#### Your objective:
Among the records below, find each line bearing the word "above" and copy it.

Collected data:

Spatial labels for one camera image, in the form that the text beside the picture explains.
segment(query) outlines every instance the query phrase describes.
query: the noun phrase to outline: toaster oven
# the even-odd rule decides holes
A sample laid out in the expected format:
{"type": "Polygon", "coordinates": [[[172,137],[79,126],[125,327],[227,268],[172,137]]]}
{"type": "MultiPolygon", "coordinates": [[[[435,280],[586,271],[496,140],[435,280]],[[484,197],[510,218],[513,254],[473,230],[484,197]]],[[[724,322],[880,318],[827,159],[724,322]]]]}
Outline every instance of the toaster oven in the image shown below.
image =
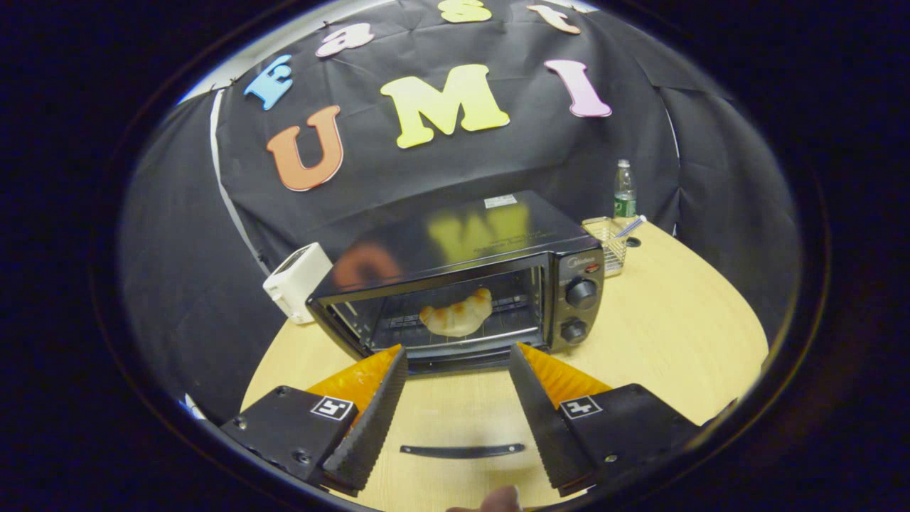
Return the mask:
{"type": "Polygon", "coordinates": [[[400,343],[423,374],[505,365],[517,342],[545,352],[581,343],[602,286],[600,242],[523,191],[364,234],[307,306],[351,355],[400,343]]]}

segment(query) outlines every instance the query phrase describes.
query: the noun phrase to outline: yellow letter m
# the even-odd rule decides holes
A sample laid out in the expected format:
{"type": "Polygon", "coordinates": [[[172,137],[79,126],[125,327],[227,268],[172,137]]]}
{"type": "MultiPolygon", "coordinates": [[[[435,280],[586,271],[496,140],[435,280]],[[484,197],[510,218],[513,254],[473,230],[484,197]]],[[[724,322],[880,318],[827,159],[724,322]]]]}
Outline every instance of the yellow letter m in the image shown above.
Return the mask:
{"type": "Polygon", "coordinates": [[[420,114],[446,135],[455,131],[459,107],[464,107],[461,127],[468,131],[504,127],[509,114],[501,111],[487,84],[490,70],[481,64],[454,67],[439,92],[417,77],[393,80],[379,90],[395,101],[401,123],[399,148],[411,148],[433,140],[432,128],[423,126],[420,114]]]}

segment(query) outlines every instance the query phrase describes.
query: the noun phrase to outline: oven knob
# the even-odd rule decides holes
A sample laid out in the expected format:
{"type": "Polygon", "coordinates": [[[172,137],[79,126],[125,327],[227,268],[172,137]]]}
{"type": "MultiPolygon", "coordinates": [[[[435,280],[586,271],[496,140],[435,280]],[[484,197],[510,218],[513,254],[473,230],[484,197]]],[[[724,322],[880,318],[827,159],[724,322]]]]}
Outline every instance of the oven knob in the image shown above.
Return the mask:
{"type": "Polygon", "coordinates": [[[578,320],[569,320],[562,325],[562,339],[570,345],[575,345],[584,341],[588,336],[588,324],[578,320]]]}
{"type": "Polygon", "coordinates": [[[590,309],[597,303],[597,285],[587,279],[570,285],[566,291],[566,302],[580,310],[590,309]]]}

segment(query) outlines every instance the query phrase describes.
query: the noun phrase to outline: oven door
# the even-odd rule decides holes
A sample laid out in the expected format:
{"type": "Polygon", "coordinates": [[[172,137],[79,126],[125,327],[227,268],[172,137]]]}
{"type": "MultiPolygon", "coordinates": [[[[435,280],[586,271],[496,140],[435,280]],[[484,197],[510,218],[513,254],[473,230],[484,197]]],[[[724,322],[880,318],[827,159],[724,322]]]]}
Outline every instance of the oven door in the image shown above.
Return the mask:
{"type": "Polygon", "coordinates": [[[441,286],[329,308],[367,351],[407,348],[413,373],[503,365],[514,343],[545,348],[548,260],[475,268],[441,286]]]}

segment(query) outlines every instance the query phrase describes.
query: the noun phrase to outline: metal mesh basket
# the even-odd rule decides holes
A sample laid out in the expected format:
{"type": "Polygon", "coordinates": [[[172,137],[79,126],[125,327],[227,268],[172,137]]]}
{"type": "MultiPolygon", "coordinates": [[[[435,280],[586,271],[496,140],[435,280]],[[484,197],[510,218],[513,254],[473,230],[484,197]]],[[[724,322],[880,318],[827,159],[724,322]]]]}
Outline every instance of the metal mesh basket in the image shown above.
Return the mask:
{"type": "Polygon", "coordinates": [[[603,277],[610,277],[622,272],[625,263],[626,240],[628,236],[614,239],[619,228],[611,222],[610,217],[598,217],[581,222],[581,226],[603,245],[603,277]]]}

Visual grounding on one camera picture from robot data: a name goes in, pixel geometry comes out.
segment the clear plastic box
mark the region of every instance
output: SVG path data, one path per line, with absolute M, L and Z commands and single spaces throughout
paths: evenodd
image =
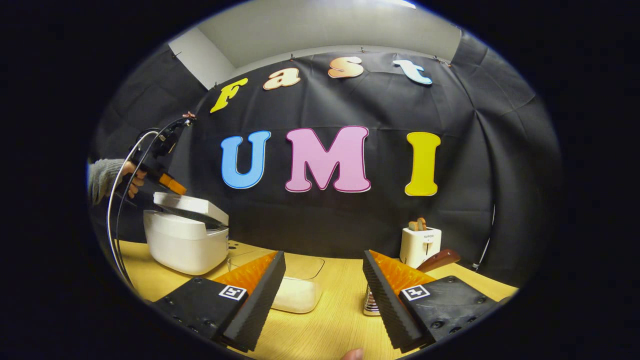
M 272 250 L 255 250 L 227 259 L 229 271 L 254 259 L 272 253 Z M 322 287 L 317 281 L 324 266 L 324 260 L 315 256 L 284 254 L 287 270 L 280 284 L 280 289 L 273 301 L 272 309 L 303 314 L 316 308 Z

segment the blue letter u
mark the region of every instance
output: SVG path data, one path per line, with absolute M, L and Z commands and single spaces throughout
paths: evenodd
M 251 170 L 246 174 L 237 171 L 238 146 L 242 143 L 241 136 L 231 136 L 222 140 L 222 180 L 234 189 L 247 189 L 257 184 L 264 173 L 264 148 L 271 132 L 263 130 L 249 135 L 248 139 L 253 144 L 251 153 Z

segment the person's hand
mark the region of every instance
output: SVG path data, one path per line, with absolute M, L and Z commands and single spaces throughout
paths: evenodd
M 136 170 L 136 165 L 131 161 L 127 161 L 122 169 L 122 176 L 127 174 L 133 174 L 133 170 Z M 147 172 L 138 170 L 136 176 L 133 177 L 133 181 L 131 182 L 131 186 L 129 187 L 129 197 L 133 199 L 133 197 L 138 193 L 138 188 L 145 184 L 144 178 Z
M 342 359 L 340 360 L 362 360 L 363 356 L 364 350 L 362 348 L 355 348 L 353 350 L 347 351 L 347 353 L 344 354 L 344 356 L 342 356 Z

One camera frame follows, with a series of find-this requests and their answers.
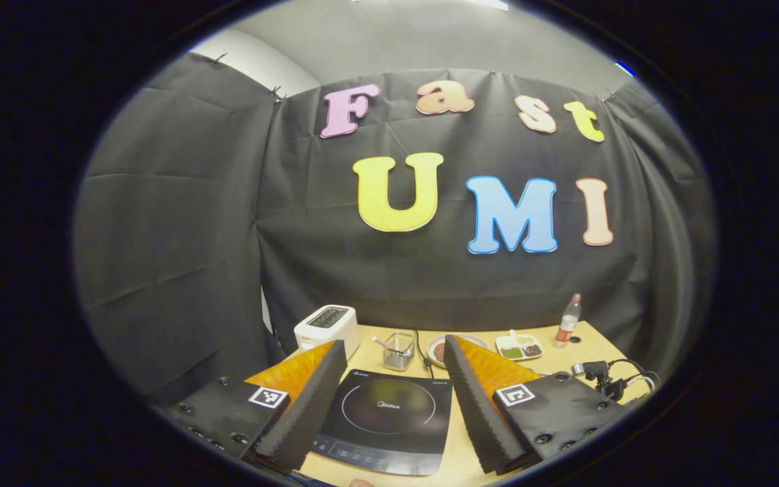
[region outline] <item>letter m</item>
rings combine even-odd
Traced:
[[[466,186],[477,202],[477,234],[467,244],[470,253],[493,254],[500,249],[500,243],[494,237],[496,226],[510,252],[516,250],[526,227],[528,238],[522,243],[526,252],[552,252],[557,248],[551,215],[554,182],[529,180],[519,204],[513,203],[504,184],[494,176],[470,178]]]

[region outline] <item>pink letter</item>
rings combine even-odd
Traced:
[[[327,93],[324,99],[330,103],[330,106],[327,109],[327,126],[321,130],[321,139],[356,132],[357,126],[355,122],[350,121],[350,114],[353,113],[361,119],[369,108],[369,101],[365,96],[357,95],[368,95],[374,98],[380,93],[381,89],[375,83]]]

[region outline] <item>induction cooktop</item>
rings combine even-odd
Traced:
[[[452,384],[351,370],[312,451],[364,469],[431,475],[441,466]]]

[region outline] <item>wooden table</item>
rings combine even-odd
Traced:
[[[395,330],[365,325],[360,325],[359,329],[361,336],[360,345],[359,348],[356,349],[356,352],[350,357],[347,364],[347,370],[342,376],[343,378],[354,368],[405,377],[429,377],[429,371],[423,366],[423,361],[419,358],[419,354],[417,354],[417,359],[410,364],[408,370],[405,372],[396,372],[384,368],[381,346],[371,340],[372,336],[385,339],[394,331],[413,333],[411,330]],[[532,335],[540,342],[540,345],[543,348],[543,355],[541,357],[532,358],[528,361],[519,361],[519,364],[529,367],[538,373],[569,371],[569,368],[572,367],[573,364],[587,363],[587,361],[614,361],[616,358],[625,358],[614,345],[600,335],[600,333],[586,321],[579,321],[579,323],[576,324],[575,332],[573,333],[574,336],[581,338],[582,341],[579,343],[569,343],[565,348],[555,348],[552,345],[552,339],[557,332],[557,326],[539,327],[539,329],[519,329],[516,330],[516,332]],[[420,331],[420,348],[423,351],[423,354],[427,354],[426,347],[432,339],[441,335],[446,335],[447,333],[451,332]],[[509,332],[458,333],[479,337],[483,342],[488,343],[489,349],[494,352],[496,351],[495,338],[507,335]],[[433,366],[432,369],[435,371],[435,378],[449,379],[449,374],[446,372],[445,368]],[[632,364],[616,363],[612,366],[612,370],[609,374],[611,377],[617,379],[629,377],[636,373],[637,370]],[[594,382],[585,380],[584,376],[580,376],[579,379],[588,382],[592,387],[594,386]],[[637,381],[624,392],[624,397],[619,403],[624,404],[632,398],[640,397],[645,394],[645,392],[648,392],[648,386],[645,381]],[[303,463],[300,471],[308,477],[316,478],[323,482],[327,482],[328,484],[339,485],[341,487],[347,487],[350,484],[350,481],[355,478],[367,480],[374,484],[375,487],[390,485],[415,487],[445,487],[448,485],[479,486],[492,483],[498,478],[510,477],[519,472],[511,472],[501,476],[495,475],[494,472],[489,474],[483,473],[482,468],[479,467],[479,460],[473,451],[471,440],[468,438],[464,419],[463,416],[461,416],[461,410],[458,407],[455,391],[452,393],[452,407],[450,409],[449,430],[446,434],[446,447],[444,449],[441,468],[436,474],[427,477],[407,477],[376,471],[367,471],[367,469],[359,469],[352,465],[346,465],[346,463],[336,462],[316,453],[308,453],[306,462]]]

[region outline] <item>black foam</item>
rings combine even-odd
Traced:
[[[334,391],[346,368],[344,342],[336,340],[290,409],[260,441],[256,451],[263,461],[268,460],[269,465],[276,469],[299,469],[302,466],[327,418]]]
[[[529,452],[483,394],[470,363],[452,336],[446,337],[444,363],[483,472],[495,471],[500,475],[528,463]]]

#### Exercise response:
Outline every instance of the yellow letter m in the image shown above.
Outline every instance of the oven knob in the image shown above.
Outline every instance of the oven door in the image shown above.
Outline every instance of the metal mesh basket in the image shown above.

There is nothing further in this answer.